Reference: Luca Oneto luca.oneto@unige.it
Funding: aizoOn
Abstract: The primary aim of this project is to delve into how AutoEncoders (AE) can be employed in network security applications, both with regards to dimensionality reduction and to anomaly detection. Additionally, we wish to explore how some AE architectures provide important tools to achieve eXplainable Artificial Intelligence (XAI) on problems where interpretability is scarce. Dimensionality reduction methods have been employed extensively in order to improve both regression and classification accuracy, and various AE architectures have been employed for this task in recent years, showing better results than traditional methods that do not leverage Deep Learning (DL). This method shows promising results and its application in network security applications should be further studied to explore new areas in which it could be employed. Another area in which AE have seen a surge of applications is anomaly detection: this project will study how the flexibility of AE can be leveraged in unsupervised DL to detect anomalies in network traffic, which is especially important aspect when attempting to detect zero-day attacks. Lastly, a crucial aspect of network security is represented by the trustworthiness of the detection system, and XAI is one of the best tools at our disposal to improve this element. This work will analyze how AE can be used to produce explainable outputs, and how XAI can be used to provide more robust and accurate predictions.

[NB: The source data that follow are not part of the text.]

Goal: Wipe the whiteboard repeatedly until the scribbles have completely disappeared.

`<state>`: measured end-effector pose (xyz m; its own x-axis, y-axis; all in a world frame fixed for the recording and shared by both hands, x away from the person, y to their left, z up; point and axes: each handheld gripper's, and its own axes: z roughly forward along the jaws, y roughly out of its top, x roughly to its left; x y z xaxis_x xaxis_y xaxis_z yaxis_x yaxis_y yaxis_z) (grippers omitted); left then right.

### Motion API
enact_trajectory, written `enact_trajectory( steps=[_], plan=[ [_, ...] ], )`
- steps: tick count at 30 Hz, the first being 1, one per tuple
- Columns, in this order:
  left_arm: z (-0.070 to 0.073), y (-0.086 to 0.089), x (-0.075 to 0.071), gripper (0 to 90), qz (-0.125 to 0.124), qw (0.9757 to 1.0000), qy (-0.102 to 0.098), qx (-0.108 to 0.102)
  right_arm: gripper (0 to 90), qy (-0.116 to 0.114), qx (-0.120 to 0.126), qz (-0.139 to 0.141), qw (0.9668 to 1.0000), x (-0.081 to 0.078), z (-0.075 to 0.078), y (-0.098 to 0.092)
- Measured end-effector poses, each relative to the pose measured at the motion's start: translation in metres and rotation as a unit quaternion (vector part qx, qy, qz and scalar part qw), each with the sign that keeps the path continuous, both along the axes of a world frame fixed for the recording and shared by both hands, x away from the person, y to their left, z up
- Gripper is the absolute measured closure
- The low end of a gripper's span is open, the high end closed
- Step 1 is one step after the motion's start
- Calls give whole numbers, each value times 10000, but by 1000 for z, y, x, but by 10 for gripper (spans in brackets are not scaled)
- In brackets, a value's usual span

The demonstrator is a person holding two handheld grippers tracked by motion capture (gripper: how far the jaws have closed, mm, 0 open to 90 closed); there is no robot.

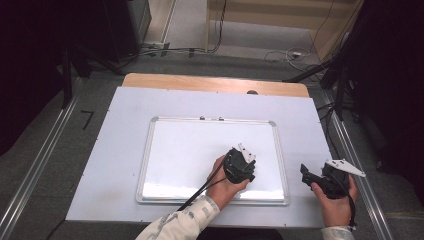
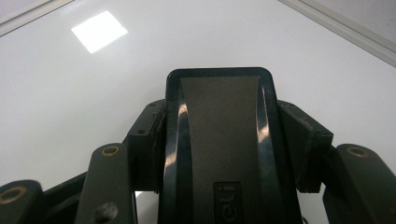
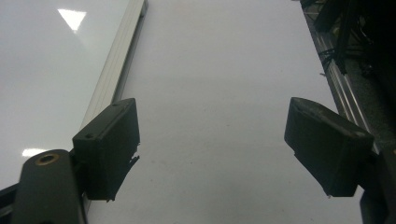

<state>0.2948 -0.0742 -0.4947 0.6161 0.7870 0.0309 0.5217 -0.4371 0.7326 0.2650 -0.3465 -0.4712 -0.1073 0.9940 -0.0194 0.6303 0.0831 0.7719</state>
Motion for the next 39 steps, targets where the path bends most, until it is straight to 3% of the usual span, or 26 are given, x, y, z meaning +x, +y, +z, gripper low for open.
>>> enact_trajectory(
  steps=[29, 39],
  plan=[
    [0, -29, -1, 412, -90, 10000, 1, -5, 165, -6, -38, -2, 10000, 1, 0, -2],
    [0, -24, 0, 412, -100, 9999, 22, -30, 165, 19, -51, 2, 10000, 2, -1, -3]
  ],
)
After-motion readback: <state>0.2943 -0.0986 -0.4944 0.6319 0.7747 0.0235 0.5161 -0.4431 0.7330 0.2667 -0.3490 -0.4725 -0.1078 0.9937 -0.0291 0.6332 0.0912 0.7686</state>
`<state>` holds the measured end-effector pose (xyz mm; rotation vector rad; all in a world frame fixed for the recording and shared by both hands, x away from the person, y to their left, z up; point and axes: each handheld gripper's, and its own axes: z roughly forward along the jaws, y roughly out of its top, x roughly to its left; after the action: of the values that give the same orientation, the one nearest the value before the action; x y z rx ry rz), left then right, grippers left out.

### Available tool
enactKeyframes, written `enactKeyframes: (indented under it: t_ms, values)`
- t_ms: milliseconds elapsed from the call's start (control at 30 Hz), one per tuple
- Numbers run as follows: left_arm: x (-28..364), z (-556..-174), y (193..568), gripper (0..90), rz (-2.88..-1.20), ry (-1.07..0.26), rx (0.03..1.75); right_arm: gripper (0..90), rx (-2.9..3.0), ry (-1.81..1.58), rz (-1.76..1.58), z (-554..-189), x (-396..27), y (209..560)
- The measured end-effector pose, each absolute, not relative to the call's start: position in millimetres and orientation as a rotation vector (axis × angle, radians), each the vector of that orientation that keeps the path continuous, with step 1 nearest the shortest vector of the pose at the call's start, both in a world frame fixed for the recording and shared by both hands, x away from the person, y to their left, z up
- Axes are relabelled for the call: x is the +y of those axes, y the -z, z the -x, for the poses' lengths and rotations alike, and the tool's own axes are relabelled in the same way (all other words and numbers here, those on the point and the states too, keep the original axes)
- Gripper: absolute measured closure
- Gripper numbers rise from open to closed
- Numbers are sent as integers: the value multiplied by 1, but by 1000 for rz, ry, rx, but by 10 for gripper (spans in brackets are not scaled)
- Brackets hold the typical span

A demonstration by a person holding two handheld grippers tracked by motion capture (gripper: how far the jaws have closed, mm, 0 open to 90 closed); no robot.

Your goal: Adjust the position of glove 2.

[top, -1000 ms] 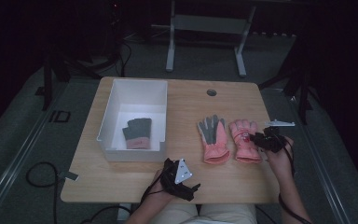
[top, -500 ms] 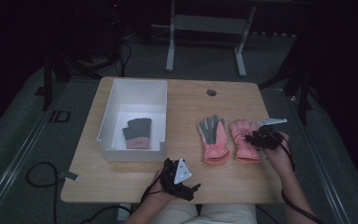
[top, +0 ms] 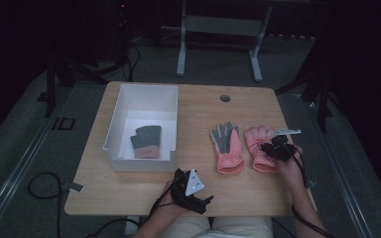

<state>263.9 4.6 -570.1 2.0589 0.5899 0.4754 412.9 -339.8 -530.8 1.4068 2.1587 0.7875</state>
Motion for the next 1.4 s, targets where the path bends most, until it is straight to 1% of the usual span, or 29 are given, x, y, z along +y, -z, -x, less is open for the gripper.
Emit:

Theme  13: HPC for Safe and secure AI

Reference: Luca Oneto luca.oneto@unige.it
Funding: Leonardo and Regione Liguria
Abstract: the goal of this PhD is to increase and consolidate the skills in "HPCN for Safe and Secure AI", through a path focused on the study of these highly innovative approaches and the various techniques that can be used. The objectives are
- apply in-depth techniques of "HPCN for Safe and Secure AI" during study periods to real-life contexts
- technology transfer in the territory
The implementation method involves participation in projects with the company for key clients, field analysis, and working with the various teams involved.

 Theme  14: Artificial Intelligence Applied for the Last-Mile Multimodal Transport Systems

Reference: Luca Oneto luca.oneto@unige.it
Funding: Progetto Adele and Regione Liguria
Abstract: the goal of this PhD is to increase and consolidate skills in Artificial Intelligence applied to the logistics-transportation context, through a path focused on the study of these highly innovative approaches and various techniques that can be used to provide decision-making tools for operators in the logistics chain. The objectives are
- Apply advanced techniques of Artificial Intelligence during study periods to real contexts
- Technological transfer in the area
The method of implementation involves participation in projects with the company for reference clients, field analysis, working with the various teams involved.